[Records from a data collection]
+===+

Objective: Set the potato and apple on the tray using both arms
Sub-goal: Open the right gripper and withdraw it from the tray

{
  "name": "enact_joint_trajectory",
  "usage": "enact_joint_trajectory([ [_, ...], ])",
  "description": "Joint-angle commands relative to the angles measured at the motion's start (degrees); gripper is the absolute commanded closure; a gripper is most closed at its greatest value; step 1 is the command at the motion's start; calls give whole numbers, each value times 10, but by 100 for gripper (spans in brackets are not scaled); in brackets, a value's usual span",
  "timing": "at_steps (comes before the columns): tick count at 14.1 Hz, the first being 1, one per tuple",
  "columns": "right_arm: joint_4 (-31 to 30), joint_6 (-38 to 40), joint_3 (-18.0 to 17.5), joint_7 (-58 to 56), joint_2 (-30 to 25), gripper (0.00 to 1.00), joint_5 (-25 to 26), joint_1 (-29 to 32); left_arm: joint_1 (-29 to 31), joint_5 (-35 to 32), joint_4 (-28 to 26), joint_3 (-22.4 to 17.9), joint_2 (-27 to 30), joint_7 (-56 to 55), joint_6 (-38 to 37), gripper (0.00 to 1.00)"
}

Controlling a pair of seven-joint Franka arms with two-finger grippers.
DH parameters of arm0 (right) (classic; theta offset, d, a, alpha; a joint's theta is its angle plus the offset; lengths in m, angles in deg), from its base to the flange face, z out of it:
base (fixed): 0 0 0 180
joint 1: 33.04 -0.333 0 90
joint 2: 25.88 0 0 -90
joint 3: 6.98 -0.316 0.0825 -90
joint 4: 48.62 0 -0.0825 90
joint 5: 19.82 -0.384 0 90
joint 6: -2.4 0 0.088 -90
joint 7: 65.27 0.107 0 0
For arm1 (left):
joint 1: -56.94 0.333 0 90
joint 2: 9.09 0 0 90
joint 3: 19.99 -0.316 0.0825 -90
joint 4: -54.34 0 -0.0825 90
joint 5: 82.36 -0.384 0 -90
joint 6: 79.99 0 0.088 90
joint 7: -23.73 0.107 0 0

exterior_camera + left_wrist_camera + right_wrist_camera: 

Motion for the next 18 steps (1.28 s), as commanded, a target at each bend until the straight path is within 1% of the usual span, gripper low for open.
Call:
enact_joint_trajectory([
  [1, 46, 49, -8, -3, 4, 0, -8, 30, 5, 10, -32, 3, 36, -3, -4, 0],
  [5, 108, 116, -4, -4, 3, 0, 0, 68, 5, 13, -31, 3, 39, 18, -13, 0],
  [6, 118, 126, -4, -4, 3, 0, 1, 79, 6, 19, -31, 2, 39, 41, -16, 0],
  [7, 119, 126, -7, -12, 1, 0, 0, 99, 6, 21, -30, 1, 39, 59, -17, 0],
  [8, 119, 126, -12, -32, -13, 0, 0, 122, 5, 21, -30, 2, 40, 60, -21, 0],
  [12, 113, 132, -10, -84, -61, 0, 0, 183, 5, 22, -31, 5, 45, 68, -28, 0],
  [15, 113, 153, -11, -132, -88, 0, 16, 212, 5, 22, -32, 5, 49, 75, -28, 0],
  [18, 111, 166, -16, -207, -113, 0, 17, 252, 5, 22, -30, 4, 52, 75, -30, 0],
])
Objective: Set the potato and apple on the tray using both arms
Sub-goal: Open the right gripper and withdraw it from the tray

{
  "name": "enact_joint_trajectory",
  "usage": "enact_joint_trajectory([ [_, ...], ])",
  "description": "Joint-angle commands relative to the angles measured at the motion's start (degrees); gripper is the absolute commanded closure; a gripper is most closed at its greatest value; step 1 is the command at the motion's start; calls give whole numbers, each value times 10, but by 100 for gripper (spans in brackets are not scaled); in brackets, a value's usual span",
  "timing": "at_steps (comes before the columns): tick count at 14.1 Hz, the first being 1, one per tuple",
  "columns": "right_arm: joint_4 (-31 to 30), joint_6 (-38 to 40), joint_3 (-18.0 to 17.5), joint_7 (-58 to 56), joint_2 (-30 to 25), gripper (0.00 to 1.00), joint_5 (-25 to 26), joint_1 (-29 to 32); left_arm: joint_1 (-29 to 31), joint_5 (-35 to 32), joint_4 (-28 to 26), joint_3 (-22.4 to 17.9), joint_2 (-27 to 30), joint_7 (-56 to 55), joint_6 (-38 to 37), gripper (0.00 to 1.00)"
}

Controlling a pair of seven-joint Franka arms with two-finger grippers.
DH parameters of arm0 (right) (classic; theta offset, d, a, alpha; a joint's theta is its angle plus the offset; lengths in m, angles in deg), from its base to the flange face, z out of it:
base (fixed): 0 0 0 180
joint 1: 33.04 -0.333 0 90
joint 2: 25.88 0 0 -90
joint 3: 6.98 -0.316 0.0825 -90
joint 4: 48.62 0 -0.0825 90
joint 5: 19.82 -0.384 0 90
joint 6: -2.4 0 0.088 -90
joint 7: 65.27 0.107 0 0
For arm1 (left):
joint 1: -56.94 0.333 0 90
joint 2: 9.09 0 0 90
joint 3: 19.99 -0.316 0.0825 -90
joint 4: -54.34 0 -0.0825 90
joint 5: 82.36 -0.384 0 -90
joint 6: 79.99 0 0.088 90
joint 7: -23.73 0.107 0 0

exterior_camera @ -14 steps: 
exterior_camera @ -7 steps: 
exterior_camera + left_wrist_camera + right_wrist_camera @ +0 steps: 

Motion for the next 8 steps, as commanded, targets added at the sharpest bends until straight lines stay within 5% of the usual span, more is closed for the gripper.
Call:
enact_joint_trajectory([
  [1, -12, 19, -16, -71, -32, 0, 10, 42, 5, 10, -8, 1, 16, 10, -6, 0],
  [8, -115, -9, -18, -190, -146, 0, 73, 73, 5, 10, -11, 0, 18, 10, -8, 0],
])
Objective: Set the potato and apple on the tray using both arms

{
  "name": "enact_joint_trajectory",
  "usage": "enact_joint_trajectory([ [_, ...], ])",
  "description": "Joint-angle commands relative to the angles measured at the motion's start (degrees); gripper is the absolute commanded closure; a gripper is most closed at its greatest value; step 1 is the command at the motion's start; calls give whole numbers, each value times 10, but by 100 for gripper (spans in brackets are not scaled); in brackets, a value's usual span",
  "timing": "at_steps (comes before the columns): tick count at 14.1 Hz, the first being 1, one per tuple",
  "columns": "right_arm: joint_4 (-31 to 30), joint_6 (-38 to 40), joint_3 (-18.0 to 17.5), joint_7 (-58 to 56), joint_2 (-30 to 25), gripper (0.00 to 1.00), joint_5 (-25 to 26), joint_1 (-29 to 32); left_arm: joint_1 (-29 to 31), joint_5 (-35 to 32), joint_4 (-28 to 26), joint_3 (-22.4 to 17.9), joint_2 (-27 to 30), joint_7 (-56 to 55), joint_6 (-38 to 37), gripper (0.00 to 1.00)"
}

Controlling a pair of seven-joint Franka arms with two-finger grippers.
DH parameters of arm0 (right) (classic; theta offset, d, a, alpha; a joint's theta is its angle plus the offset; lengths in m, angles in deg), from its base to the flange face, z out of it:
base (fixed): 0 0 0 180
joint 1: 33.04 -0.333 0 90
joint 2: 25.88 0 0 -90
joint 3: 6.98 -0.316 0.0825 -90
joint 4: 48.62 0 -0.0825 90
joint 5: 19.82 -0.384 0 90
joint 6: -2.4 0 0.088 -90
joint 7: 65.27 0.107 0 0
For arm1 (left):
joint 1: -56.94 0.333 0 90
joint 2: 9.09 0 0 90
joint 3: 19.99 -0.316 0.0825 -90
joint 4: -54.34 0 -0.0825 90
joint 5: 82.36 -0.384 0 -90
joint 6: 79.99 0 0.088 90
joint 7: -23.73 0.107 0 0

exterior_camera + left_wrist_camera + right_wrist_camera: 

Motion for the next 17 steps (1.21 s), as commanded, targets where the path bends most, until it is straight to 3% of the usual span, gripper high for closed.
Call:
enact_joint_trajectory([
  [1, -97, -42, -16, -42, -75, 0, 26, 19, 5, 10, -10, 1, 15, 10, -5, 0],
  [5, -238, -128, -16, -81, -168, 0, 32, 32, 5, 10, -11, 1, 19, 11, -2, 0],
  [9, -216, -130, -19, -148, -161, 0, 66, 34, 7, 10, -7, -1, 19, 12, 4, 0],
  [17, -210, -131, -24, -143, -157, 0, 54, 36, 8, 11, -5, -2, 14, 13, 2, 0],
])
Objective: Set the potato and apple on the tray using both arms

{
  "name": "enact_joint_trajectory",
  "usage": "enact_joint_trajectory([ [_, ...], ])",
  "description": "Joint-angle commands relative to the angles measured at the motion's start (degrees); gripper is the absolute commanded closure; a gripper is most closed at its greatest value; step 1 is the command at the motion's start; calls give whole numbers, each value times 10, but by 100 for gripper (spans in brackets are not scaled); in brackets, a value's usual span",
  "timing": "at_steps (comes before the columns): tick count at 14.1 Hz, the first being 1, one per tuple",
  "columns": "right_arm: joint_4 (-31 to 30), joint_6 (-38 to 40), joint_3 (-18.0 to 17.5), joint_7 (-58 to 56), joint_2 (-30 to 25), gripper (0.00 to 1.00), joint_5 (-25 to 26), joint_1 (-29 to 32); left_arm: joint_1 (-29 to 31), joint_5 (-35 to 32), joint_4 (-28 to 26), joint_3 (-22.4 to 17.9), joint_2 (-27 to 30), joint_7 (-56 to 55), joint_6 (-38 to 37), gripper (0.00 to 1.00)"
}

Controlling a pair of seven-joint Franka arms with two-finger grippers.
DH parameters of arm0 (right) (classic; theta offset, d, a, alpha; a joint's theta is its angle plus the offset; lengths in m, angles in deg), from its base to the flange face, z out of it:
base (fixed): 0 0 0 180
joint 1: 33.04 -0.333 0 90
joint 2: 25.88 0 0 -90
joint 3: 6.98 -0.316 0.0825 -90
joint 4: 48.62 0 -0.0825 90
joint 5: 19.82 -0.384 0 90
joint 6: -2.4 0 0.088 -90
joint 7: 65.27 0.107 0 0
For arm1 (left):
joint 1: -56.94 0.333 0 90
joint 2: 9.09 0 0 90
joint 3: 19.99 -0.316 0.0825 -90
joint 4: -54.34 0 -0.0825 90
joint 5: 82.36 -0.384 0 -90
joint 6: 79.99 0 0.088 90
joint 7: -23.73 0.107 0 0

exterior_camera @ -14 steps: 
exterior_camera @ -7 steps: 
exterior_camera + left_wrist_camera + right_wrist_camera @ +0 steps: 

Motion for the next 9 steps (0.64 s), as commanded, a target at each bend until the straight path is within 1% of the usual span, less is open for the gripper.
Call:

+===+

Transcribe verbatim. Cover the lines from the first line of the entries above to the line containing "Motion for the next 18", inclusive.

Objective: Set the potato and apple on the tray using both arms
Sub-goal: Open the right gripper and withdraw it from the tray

{
  "name": "enact_joint_trajectory",
  "usage": "enact_joint_trajectory([ [_, ...], ])",
  "description": "Joint-angle commands relative to the angles measured at the motion's start (degrees); gripper is the absolute commanded closure; a gripper is most closed at its greatest value; step 1 is the command at the motion's start; calls give whole numbers, each value times 10, but by 100 for gripper (spans in brackets are not scaled); in brackets, a value's usual span",
  "timing": "at_steps (comes before the columns): tick count at 14.1 Hz, the first being 1, one per tuple",
  "columns": "right_arm: joint_4 (-31 to 30), joint_6 (-38 to 40), joint_3 (-18.0 to 17.5), joint_7 (-58 to 56), joint_2 (-30 to 25), gripper (0.00 to 1.00), joint_5 (-25 to 26), joint_1 (-29 to 32); left_arm: joint_1 (-29 to 31), joint_5 (-35 to 32), joint_4 (-28 to 26), joint_3 (-22.4 to 17.9), joint_2 (-27 to 30), joint_7 (-56 to 55), joint_6 (-38 to 37), gripper (0.00 to 1.00)"
}

Controlling a pair of seven-joint Franka arms with two-finger grippers.
DH parameters of arm0 (right) (classic; theta offset, d, a, alpha; a joint's theta is its angle plus the offset; lengths in m, angles in deg), from its base to the flange face, z out of it:
base (fixed): 0 0 0 180
joint 1: 33.04 -0.333 0 90
joint 2: 25.88 0 0 -90
joint 3: 6.98 -0.316 0.0825 -90
joint 4: 48.62 0 -0.0825 90
joint 5: 19.82 -0.384 0 90
joint 6: -2.4 0 0.088 -90
joint 7: 65.27 0.107 0 0
For arm1 (left):
joint 1: -56.94 0.333 0 90
joint 2: 9.09 0 0 90
joint 3: 19.99 -0.316 0.0825 -90
joint 4: -54.34 0 -0.0825 90
joint 5: 82.36 -0.384 0 -90
joint 6: 79.99 0 0.088 90
joint 7: -23.73 0.107 0 0

exterior_camera + left_wrist_camera + right_wrist_camera: 

Motion for the next 18 steps (1.28 s), as commanded, a target at each bend until the straight path is within 1% of the usual span, gripper low for open.

The required output has been supplied.